→ **What is needed**
Would you count the lines of the listing that carry the word "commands"? Give only the resulting number.

→ **Data for the task**

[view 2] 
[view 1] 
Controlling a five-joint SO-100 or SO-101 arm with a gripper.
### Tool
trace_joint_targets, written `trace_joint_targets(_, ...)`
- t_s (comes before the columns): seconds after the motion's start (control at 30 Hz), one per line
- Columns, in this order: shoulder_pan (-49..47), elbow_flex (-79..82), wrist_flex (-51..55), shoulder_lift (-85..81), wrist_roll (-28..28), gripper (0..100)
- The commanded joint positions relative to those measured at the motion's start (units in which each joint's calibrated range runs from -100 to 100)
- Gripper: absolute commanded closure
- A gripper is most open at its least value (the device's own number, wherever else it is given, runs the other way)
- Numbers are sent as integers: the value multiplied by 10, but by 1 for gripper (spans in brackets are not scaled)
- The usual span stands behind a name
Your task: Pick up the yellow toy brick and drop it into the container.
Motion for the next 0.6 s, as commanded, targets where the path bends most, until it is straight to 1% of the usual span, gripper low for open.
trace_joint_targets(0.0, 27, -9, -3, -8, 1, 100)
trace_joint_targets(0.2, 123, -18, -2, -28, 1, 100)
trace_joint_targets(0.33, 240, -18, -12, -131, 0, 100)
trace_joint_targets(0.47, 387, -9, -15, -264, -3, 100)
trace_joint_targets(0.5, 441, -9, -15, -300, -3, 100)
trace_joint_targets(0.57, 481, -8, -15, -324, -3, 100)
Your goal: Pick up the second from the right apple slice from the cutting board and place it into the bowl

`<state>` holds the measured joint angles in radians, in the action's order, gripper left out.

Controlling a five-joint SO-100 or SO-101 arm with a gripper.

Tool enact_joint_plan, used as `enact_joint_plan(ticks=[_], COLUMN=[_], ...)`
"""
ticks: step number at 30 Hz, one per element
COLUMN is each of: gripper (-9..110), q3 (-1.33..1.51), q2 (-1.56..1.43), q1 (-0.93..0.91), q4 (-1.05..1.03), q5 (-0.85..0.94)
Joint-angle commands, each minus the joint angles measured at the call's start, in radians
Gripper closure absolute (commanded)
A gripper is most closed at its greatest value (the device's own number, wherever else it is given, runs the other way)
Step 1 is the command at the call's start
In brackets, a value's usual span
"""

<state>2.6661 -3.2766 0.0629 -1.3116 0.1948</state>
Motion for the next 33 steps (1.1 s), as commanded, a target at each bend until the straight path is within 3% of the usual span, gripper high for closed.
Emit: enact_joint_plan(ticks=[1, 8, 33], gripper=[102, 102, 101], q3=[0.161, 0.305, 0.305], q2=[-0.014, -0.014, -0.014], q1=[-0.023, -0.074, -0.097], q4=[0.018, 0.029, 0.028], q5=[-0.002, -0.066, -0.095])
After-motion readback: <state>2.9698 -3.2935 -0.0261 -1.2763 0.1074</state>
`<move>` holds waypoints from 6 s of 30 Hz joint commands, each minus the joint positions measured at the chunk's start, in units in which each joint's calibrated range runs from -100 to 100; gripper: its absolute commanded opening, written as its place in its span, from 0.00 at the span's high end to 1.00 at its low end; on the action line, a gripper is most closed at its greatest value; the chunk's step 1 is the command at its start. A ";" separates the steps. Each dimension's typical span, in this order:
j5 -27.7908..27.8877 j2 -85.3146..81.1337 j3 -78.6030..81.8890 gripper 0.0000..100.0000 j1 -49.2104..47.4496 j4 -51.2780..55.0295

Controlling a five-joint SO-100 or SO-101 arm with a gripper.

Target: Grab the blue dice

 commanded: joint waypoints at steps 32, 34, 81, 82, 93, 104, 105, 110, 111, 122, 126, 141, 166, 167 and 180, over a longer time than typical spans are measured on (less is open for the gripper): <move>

→ **Reply to the task**
2